Methods: The retrospective study included 231 eyes (119 patients) in the TAO group and 78 eyes (39 volunteers) in the normal group. Dixon-T2WI provided data on maximum thickness of LPS (LPS_T) and signal intensity ratio (LPS_SIR) between the muscle and ipsilateral brain white matter. TAO diagnosis and assessment of its activity and severity were quantitatively determined using LPS_T and LPS_SIR.

Results: In the TAO group, LPS_T and LPS_SIR were higher than those in the normal group (p < 2.2e-16). The upper lid retraction (ULR) ≥ 2 mm group exhibited higher LPS_T and LPS_SIR compared to the ULR < 2 mm and normal groups. Optimal diagnostic performance was achieved with an AUC of 0.91 for LPS_T (cutoff: 1.505 mm) and 0.81 for LPS_SIR (cutoff: 1.170). LPS_T (p = 2.8e-07) and LPS_SIR (p = 3.9e-12) in the active phase were higher than in the inactive phase. LPS_T and LPS_SIR showed differences among the mild, moderate-to-severe, and sight-threatening groups (p < 0.05). ROC showed an AUC of 0.70 for LPS_T (cutoff: 2.095 mm) in judging the active phase, and 0.78 for LPS_SIR (cutoff: 1.129). For judging the moderate-to-severe and above, AUC was 0.76 for LPS_T (cutoff: 2.095 mm) and 0.78 for LPS_SIR (cutoff: 1.197).

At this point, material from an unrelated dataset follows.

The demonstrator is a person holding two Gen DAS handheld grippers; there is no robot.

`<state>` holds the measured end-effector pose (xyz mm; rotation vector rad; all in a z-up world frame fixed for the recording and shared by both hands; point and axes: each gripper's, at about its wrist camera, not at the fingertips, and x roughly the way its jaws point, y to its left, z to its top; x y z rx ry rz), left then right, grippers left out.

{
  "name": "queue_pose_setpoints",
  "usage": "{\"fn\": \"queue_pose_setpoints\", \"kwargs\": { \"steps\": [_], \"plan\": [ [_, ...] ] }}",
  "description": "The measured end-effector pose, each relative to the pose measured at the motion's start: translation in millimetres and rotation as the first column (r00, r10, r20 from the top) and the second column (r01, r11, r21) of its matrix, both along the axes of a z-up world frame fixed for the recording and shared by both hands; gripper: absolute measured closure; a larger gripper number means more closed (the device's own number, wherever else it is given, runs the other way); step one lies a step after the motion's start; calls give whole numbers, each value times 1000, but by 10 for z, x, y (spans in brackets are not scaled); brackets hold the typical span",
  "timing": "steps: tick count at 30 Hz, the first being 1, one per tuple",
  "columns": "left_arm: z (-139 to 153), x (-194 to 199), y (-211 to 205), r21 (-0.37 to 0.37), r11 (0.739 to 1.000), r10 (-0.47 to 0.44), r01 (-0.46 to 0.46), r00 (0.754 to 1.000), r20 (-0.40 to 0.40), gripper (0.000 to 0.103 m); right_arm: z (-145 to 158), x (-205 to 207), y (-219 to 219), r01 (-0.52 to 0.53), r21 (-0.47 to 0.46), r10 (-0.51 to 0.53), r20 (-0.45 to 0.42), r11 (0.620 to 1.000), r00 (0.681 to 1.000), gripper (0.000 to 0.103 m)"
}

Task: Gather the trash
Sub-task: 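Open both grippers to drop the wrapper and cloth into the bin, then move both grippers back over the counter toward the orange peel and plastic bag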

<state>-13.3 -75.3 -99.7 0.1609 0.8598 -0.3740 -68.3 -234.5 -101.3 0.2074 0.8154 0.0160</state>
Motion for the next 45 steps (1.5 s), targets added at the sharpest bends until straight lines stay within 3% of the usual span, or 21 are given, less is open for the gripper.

Conclusion: The maximum thickness and SIR of LPS provide imaging indicators for assisting in the diagnosis and quantitative evaluation of TAO.

Introduction

Thyroid-associated ophthalmopathy (TAO) is an autoimmune disease associated with thyroid disease, with symptoms that may include upper lid retraction (ULR), diplopia, and vision loss, seriously affecting patients’ quality of life (1–5). According to the latest guidelines for TAO management (6, 7), the optimal treatment strategy primarily relies on the Clinical Activity Score (CAS) and the European Group on Graves’ orbitopathy (EUGOGO) classification of severity. However, the subjective nature and limited comparability of CAS and the EUGOGO classification of severity pose challenges in accurately reflecting the size, morphology, and internal changes of orbital tissue (6). Consequently, the objective assessment of TAO becomes a challenging task, emphasizing the crucial role of objective indicators in evaluating TAO.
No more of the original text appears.